Bono's early music was inspired by "grief".

U2's Bono

U2's Bono

The 55-year-old U2 rocker - who's fronted the Irish rock band since 1976 - has revealed he used music to help cope with the emotional turmoil caused by his mother Iris' death from a brain aneurysm in 1974.

He admitted: "I realised aged 14, when my mother suddenly passed away at her own father's graveside, that I had a hole in my heart.

"I didn't know at the time as I filled it with music. I became an artist through her absence and I owe her for that. I thought the rage I had was a part of rock 'n' roll, but the rage was grief."

What's more, Bono - who stars in the iconic group alongside The Edge, Adam Clayton and Larry Mullen Jr. - explained that songwriting serves as a form of "therapy" in his life.

He told The Sun newspaper: "Everyone has those first experiences.
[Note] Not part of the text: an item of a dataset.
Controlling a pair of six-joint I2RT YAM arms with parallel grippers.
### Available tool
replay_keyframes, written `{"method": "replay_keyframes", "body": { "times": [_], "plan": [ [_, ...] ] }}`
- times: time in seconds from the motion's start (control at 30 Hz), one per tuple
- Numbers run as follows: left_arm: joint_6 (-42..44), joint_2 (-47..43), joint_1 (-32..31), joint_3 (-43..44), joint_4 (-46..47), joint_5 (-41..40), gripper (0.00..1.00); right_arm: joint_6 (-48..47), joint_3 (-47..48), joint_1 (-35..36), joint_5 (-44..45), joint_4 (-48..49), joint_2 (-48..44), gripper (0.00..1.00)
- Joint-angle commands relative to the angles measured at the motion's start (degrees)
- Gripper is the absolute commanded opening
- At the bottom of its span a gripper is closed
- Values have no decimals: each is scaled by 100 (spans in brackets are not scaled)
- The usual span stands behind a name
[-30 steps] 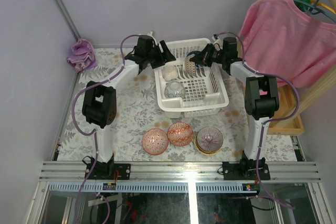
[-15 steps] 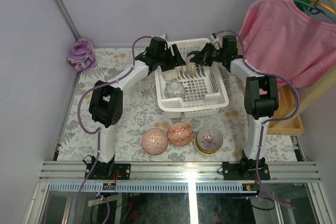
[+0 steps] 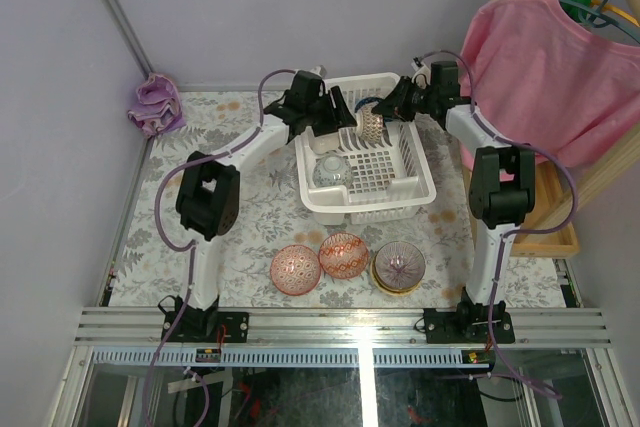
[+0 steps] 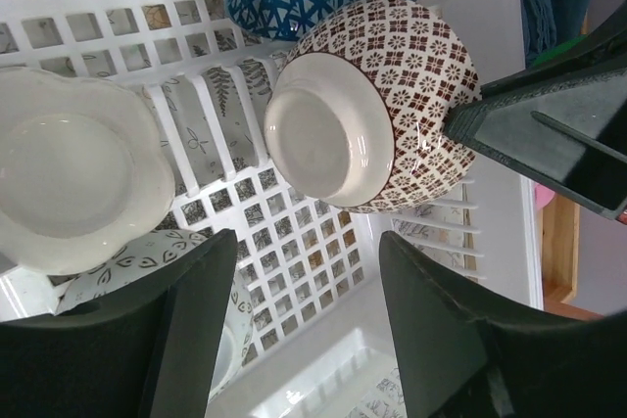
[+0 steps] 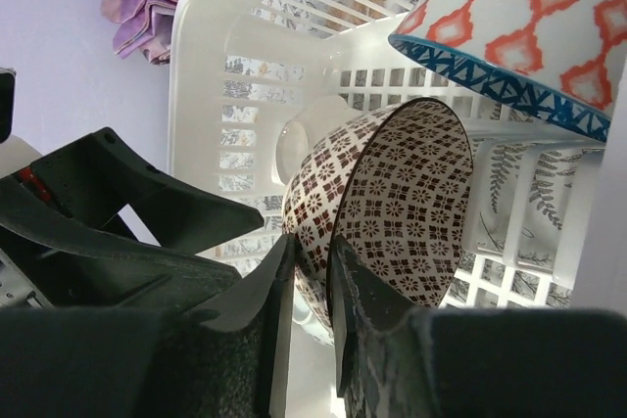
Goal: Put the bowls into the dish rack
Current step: Adjust the bowl in the dish rack.
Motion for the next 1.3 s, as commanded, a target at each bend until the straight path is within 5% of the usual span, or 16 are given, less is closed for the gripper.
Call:
{"method": "replay_keyframes", "body": {
  "times": [0.0, 0.27, 0.6, 1.27],
  "plan": [
    [-8, 194, -108, 356, -24, -41, 59, -744, -15, -76, 1155, -982, -14, 23],
    [-23, 552, -210, 895, -195, -153, 58, -1346, 143, 16, 2036, -1623, -213, 24],
    [-43, 1037, -249, 1424, -365, -190, 58, -1660, 197, 101, 2402, -1977, -246, 40],
    [-21, 1568, -276, 1526, -532, -265, 57, -2057, 815, 424, 2238, -2562, -240, 31]
  ]
}}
The street they grew up on, a house, a bedroom, a window they looked out of, a first love.

"And I was trying to answer the question, 'Why did I want to be in a band in the first place?' When I was an angry teenager I was sent to see somebody. I must have bored them after a few weeks because they were like, 'Ah, you are fine, get out of here'.

"Music has always been my therapy and, in a band, people are so close that you can't really hide anything from each other.

"I think everyone in U2 has these sore things. You can't be alive, you can't go through life, without some cuts and bruises."